## [WHAT THIS TASK INVOLVES]
Write out all of the data exactly as it appears.

## [RECORD SET]
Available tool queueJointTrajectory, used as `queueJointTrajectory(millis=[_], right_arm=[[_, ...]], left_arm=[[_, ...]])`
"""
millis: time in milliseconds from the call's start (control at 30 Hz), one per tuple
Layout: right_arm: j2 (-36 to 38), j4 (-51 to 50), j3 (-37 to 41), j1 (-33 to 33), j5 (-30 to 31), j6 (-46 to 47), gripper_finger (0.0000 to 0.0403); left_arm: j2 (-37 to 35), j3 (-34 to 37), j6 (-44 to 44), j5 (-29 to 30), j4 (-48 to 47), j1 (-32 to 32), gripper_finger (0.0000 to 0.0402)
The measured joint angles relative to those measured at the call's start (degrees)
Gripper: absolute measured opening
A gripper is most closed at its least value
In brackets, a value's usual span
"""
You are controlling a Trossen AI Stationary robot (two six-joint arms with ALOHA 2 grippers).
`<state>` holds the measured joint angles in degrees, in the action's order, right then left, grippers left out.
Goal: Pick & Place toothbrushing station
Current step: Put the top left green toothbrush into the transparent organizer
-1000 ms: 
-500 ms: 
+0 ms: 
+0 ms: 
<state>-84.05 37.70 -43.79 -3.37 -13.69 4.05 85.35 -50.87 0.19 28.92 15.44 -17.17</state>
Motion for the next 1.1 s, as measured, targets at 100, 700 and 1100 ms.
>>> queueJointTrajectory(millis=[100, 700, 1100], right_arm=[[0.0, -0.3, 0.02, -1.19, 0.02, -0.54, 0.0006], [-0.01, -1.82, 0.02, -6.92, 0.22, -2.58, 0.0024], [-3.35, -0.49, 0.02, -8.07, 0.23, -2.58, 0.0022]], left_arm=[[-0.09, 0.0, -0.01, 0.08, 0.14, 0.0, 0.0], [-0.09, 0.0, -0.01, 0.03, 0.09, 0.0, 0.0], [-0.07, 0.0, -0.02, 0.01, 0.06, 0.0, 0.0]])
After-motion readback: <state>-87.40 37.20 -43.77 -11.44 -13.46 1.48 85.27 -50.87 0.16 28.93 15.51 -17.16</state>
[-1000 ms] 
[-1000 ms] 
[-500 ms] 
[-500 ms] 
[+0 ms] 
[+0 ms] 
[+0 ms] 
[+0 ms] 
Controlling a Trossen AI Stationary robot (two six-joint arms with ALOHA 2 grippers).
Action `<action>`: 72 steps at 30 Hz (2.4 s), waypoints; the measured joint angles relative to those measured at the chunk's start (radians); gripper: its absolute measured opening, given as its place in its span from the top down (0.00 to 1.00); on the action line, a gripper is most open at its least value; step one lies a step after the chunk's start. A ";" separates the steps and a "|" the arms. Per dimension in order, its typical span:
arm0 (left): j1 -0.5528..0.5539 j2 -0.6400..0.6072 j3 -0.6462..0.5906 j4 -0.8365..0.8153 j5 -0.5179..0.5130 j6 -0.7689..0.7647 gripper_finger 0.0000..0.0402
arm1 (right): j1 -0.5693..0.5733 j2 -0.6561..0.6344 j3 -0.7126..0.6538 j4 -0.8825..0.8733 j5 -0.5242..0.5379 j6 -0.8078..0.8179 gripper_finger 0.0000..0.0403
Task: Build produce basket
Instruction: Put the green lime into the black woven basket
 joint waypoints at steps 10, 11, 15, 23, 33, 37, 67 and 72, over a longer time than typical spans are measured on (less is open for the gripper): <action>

## [SOLVED EXERCISE]
Available tool queueJointTrajectory, used as `queueJointTrajectory(millis=[_], right_arm=[[_, ...]], left_arm=[[_, ...]])`
"""
millis: time in milliseconds from the call's start (control at 30 Hz), one per tuple
Layout: right_arm: j2 (-36 to 38), j4 (-51 to 50), j3 (-37 to 41), j1 (-33 to 33), j5 (-30 to 31), j6 (-46 to 47), gripper_finger (0.0000 to 0.0403); left_arm: j2 (-37 to 35), j3 (-34 to 37), j6 (-44 to 44), j5 (-29 to 30), j4 (-48 to 47), j1 (-32 to 32), gripper_finger (0.0000 to 0.0402)
The measured joint angles relative to those measured at the call's start (degrees)
Gripper: absolute measured opening
A gripper is most closed at its least value
In brackets, a value's usual span
"""
You are controlling a Trossen AI Stationary robot (two six-joint arms with ALOHA 2 grippers).
`<state>` holds the measured joint angles in degrees, in the action's order, right then left, grippers left out.
Goal: Pick & Place toothbrushing station
Current step: Put the top left green toothbrush into the transparent organizer
-1000 ms: 
-500 ms: 
+0 ms: 
+0 ms: 
<state>-84.05 37.70 -43.79 -3.37 -13.69 4.05 85.35 -50.87 0.19 28.92 15.44 -17.17</state>
Motion for the next 1.1 s, as measured, targets at 100, 700 and 1100 ms.
>>> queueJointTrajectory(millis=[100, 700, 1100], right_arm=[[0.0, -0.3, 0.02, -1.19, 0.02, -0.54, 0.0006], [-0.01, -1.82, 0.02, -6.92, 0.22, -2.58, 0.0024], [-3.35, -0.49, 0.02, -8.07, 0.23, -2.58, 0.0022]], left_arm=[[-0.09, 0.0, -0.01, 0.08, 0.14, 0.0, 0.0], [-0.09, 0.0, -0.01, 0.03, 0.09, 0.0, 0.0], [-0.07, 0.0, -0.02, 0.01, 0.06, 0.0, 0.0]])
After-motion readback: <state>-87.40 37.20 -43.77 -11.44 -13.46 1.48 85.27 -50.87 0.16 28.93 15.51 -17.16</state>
[-1000 ms] 
[-1000 ms] 
[-500 ms] 
[-500 ms] 
[+0 ms] 
[+0 ms] 
[+0 ms] 
[+0 ms] 
Controlling a Trossen AI Stationary robot (two six-joint arms with ALOHA 2 grippers).
Action `<action>`: 72 steps at 30 Hz (2.4 s), waypoints; the measured joint angles relative to those measured at the chunk's start (radians); gripper: its absolute measured opening, given as its place in its span from the top down (0.00 to 1.00); on the action line, a gripper is most open at its least value; step one lies a step after the chunk's start. A ";" separates the steps and a "|" the arms. Per dimension in order, its typical span:
arm0 (left): j1 -0.5528..0.5539 j2 -0.6400..0.6072 j3 -0.6462..0.5906 j4 -0.8365..0.8153 j5 -0.5179..0.5130 j6 -0.7689..0.7647 gripper_finger 0.0000..0.0402
arm1 (right): j1 -0.5693..0.5733 j2 -0.6561..0.6344 j3 -0.7126..0.6538 j4 -0.8825..0.8733 j5 -0.5242..0.5379 j6 -0.8078..0.8179 gripper_finger 0.0000..0.0403
Task: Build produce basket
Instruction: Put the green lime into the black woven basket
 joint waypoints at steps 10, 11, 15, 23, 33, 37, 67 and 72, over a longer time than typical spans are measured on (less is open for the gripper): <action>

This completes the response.